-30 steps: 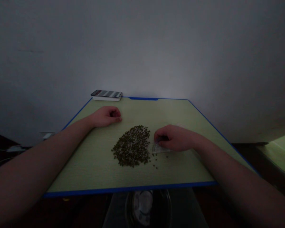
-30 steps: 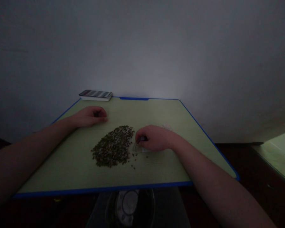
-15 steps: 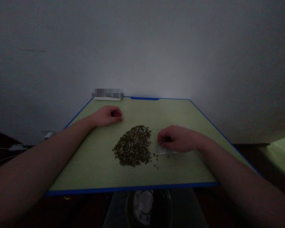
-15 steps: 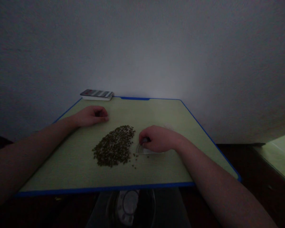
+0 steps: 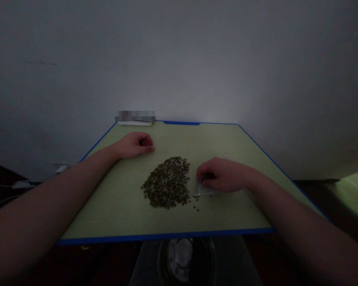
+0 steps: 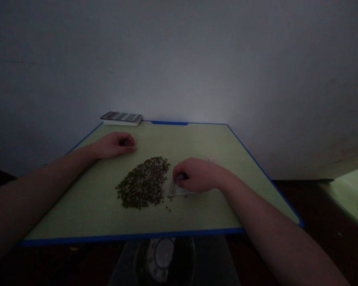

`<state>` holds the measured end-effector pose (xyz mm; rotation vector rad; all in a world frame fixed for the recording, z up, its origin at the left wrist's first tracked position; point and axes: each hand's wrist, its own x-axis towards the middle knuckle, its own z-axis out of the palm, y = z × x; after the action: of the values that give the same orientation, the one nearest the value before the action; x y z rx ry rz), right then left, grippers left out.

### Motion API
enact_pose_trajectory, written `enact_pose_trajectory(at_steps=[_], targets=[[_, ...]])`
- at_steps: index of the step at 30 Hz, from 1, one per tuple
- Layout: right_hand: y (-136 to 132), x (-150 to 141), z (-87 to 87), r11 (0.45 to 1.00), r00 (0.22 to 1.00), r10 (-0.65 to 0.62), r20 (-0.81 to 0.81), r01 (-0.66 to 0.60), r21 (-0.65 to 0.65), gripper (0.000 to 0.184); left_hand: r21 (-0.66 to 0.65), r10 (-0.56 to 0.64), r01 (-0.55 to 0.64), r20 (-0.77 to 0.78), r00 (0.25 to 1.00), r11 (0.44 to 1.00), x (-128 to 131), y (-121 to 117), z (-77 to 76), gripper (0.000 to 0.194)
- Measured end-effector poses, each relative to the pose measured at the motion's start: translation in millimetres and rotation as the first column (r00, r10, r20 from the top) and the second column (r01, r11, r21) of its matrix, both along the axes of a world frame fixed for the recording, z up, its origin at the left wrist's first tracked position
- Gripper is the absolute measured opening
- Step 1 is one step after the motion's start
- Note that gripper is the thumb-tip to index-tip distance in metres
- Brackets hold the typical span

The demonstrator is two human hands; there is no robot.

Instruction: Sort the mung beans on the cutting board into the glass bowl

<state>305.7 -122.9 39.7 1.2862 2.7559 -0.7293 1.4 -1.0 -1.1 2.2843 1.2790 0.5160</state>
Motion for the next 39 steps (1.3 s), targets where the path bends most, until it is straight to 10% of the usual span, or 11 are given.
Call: enact_pose_trajectory(at_steps=[39], targets=[[-9.5, -12.5, -0.8, 0.993, 0.991, 0.101, -0.089, -0.106, -0.050, 0.017, -0.055, 0.016, -0.015, 0.026, 1.000, 0.998, 2.2, -1.1, 2.2, 0.031]])
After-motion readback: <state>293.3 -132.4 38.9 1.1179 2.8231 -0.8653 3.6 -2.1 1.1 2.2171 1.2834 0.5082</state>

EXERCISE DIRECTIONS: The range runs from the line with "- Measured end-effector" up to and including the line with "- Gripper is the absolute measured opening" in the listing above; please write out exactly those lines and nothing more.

ANSWER TO THIS TASK:
- Measured end-effector poses, each relative to the pose measured at the motion's start: translation in millimetres and rotation as the first column (r00, r10, r20 from the top) and the second column (r01, r11, r21) of its matrix, both along the axes of a world frame fixed for the recording, z up, its origin at the left wrist's first tracked position
- Gripper is the absolute measured opening

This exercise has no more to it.